Fifteen local high school students took their civics lessons to the street, or rather to city hall.

On November 28 students in Neil Nix’s advanced placement American Government class paired up with members of Blaine government to get first-hand experience in how a city worked. They also gave something back to the city by preparing a report on how municipal government can better serve local youth.

Student mayor Sam Abrams took up the gavel that evening at Blaine city council and wrangled through a series of public hearings on rate increases, the city budget and utility limitations, leaving mayor John Liebert uncharacteristically silent. “That’s me!” Leibert said as he came to the mayor’s report on the agenda. “There’s nothing more to say besides “Go Borderites” and wear your seat belts,” he ended in his report.

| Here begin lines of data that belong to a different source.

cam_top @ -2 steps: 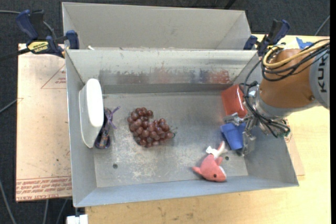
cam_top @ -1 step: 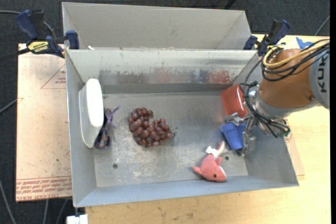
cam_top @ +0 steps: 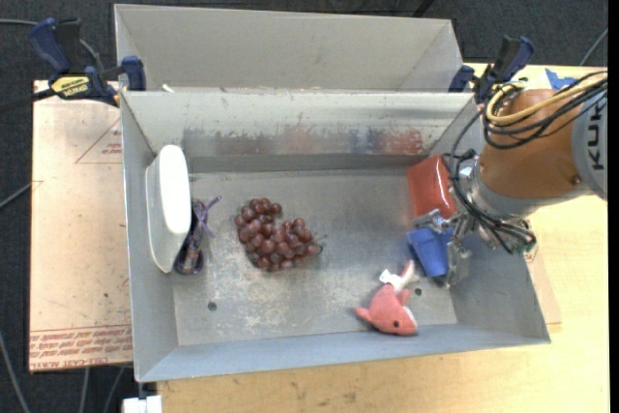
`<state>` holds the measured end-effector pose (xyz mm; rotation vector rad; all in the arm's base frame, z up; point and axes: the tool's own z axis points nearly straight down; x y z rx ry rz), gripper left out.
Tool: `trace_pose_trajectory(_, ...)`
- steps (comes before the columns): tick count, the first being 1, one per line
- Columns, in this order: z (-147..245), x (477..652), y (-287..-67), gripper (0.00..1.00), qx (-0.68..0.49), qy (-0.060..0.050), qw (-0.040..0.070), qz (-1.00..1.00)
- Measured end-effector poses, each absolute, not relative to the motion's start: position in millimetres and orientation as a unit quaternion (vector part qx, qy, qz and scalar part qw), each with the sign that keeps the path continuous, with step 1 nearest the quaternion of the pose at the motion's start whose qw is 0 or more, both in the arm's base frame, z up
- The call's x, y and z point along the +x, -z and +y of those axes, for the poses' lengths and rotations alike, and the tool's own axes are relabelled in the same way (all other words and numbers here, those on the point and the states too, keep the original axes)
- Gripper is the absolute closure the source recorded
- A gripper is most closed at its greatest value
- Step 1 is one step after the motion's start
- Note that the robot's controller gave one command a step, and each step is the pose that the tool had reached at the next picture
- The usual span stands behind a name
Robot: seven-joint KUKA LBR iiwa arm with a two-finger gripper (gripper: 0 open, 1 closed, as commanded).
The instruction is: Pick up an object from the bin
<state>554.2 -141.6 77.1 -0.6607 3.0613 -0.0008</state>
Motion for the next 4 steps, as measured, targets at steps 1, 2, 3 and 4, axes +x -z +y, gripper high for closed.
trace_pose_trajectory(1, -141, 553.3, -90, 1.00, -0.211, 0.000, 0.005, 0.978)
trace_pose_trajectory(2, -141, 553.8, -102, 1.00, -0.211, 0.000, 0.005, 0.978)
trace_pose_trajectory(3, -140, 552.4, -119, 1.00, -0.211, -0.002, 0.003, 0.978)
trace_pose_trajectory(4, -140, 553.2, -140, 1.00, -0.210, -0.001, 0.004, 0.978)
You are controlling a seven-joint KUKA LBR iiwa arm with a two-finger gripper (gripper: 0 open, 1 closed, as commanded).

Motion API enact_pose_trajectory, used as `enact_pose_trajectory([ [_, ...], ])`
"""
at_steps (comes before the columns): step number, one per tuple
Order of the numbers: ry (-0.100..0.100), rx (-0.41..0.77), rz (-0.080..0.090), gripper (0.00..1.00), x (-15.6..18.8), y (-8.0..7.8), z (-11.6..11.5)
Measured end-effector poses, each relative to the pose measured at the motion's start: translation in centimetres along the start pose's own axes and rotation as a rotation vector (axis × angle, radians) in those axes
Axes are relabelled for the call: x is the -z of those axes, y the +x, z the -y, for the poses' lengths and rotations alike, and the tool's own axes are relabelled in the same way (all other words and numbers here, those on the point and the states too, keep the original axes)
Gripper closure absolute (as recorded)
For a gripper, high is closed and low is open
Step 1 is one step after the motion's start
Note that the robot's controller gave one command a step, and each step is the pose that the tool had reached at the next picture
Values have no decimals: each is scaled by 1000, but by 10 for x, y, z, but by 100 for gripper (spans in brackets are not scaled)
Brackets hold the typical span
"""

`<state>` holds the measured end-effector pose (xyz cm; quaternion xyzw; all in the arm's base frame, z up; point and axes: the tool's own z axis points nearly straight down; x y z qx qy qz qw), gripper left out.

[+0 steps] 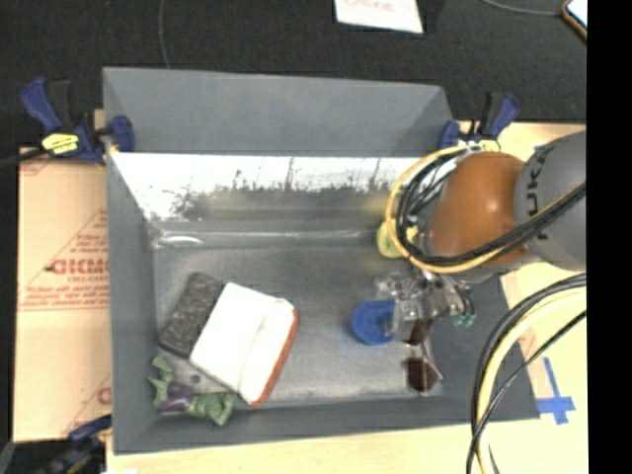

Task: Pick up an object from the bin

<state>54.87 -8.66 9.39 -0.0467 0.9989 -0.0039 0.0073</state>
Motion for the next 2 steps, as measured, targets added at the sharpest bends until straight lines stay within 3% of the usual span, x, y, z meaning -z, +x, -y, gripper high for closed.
enact_pose_trajectory([
  [2,0,1,-3,100,22,1,0],
])
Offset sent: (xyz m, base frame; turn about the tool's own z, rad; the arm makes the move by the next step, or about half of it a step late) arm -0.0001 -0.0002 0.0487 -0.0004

City public works director Steve Banham said that working with him Donald Yung and Matt Gorze had joined in on an hour and a half discussion of the ramifications of a modified determination of non-significance issued by the planning department on the reconstruction of Marine Drive.

“That was a very exciting time,” he laughed as his student counterparts rolled their eyes. “Now they’re experts on the construction impacts of not affecting the birds in the area.”
At the close of the meeting Abrams and student city manager Beth Black presented the students’ report on the strengths and weaknesses of the city when it comes to youth, and where they’d like to see changes.

“People know their neighbors and that’s a good thing,” Abrams said listing the close-knit community as Blaine’s greatest strength, followed by the city’s location, school system and utilities. Black said the lack of activities for young people topped their list of Blaine’s weaknesses. “There’s not a lot to do around here past 8 o’clock,” she said. They also singled out a lack of jail space as a weakness after visiting the city’s public safety facility, she said. “There’s a lot of border crime and not enough space,” she said.

Future challenges for the city will include a growing student population on one end and a growing aging population on the other, students predicted. Abrams said “trying to find a balance between development and maintaining our small town charm,” should be a focus for city government.

In developing strategies to better serve youth Black said young people needed places to gather and things to do, suggesting a movie theater, a bowling alley, or a new community center. She also wanted to see a restaurant open 24-hours brought into the city. “We used to have the Denny’s after football games,” she said. “Now we have nothing.”